--- PROVIDED DATA ---
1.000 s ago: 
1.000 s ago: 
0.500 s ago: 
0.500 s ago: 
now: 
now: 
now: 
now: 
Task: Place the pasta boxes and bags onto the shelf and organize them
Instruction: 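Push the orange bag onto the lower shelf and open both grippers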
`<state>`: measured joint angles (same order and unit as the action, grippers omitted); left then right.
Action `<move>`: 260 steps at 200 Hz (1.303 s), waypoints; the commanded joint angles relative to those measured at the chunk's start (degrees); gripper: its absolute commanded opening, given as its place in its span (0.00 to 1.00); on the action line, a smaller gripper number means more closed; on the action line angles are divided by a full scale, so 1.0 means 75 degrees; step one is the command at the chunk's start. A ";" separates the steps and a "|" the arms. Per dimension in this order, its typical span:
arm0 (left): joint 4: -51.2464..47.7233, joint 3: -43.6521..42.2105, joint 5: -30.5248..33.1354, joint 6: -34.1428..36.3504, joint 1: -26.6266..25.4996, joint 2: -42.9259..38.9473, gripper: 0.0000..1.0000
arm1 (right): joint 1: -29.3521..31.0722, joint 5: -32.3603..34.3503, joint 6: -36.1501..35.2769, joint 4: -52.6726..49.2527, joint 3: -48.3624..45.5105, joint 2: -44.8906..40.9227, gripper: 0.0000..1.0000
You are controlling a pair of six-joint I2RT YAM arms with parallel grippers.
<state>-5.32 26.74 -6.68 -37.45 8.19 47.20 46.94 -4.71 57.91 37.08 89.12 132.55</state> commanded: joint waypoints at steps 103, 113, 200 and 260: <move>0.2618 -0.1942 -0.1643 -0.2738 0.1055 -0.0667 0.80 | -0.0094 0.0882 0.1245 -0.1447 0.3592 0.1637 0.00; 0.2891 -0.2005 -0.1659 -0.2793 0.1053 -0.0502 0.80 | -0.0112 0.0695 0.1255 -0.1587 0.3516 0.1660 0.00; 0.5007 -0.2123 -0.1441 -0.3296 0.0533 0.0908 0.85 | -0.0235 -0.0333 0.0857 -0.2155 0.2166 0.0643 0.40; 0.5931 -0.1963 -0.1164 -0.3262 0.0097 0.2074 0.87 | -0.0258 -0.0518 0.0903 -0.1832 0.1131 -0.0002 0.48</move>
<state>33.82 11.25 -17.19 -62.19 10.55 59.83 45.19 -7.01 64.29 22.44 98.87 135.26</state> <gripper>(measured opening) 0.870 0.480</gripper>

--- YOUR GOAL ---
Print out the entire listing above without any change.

--- RESULT ---
1.000 s ago: 
1.000 s ago: 
0.500 s ago: 
0.500 s ago: 
now: 
now: 
now: 
now: 
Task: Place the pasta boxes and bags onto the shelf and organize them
Instruction: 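Push the orange bag onto the lower shelf and open both grippers
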`<state>`: measured joint angles (same order and unit as the action, grippers omitted); left then right.
Action `<move>`: 260 steps at 200 Hz (1.303 s), waypoints; the commanded joint angles relative to those measured at the chunk's start (degrees); gripper: its absolute commanded opening, given as its place in its span (0.00 to 1.00); on the action line, a smaller gripper number means more closed; on the action line angles are divided by a full scale, so 1.0 means 75 degrees; step one is the command at the chunk's start. A ";" separates the steps and a "|" the arms. Per dimension in this order, its typical span:
arm0 (left): joint 4: -51.2464..47.7233, joint 3: -43.6521..42.2105, joint 5: -30.5248..33.1354, joint 6: -34.1428..36.3504, joint 1: -26.6266..25.4996, joint 2: -42.9259..38.9473, gripper: 0.0000..1.0000
arm1 (right): joint 1: -29.3521..31.0722, joint 5: -32.3603..34.3503, joint 6: -36.1501..35.2769, joint 4: -52.6726..49.2527, joint 3: -48.3624..45.5105, joint 2: -44.8906..40.9227, gripper: 0.0000..1.0000
You are controlling a pair of six-joint I2RT YAM arms with parallel grippers.
<state>-5.32 26.74 -6.68 -37.45 8.19 47.20 46.94 -4.71 57.91 37.08 89.12 132.55</state> commanded: joint waypoints at steps 103, 113, 200 and 260: <move>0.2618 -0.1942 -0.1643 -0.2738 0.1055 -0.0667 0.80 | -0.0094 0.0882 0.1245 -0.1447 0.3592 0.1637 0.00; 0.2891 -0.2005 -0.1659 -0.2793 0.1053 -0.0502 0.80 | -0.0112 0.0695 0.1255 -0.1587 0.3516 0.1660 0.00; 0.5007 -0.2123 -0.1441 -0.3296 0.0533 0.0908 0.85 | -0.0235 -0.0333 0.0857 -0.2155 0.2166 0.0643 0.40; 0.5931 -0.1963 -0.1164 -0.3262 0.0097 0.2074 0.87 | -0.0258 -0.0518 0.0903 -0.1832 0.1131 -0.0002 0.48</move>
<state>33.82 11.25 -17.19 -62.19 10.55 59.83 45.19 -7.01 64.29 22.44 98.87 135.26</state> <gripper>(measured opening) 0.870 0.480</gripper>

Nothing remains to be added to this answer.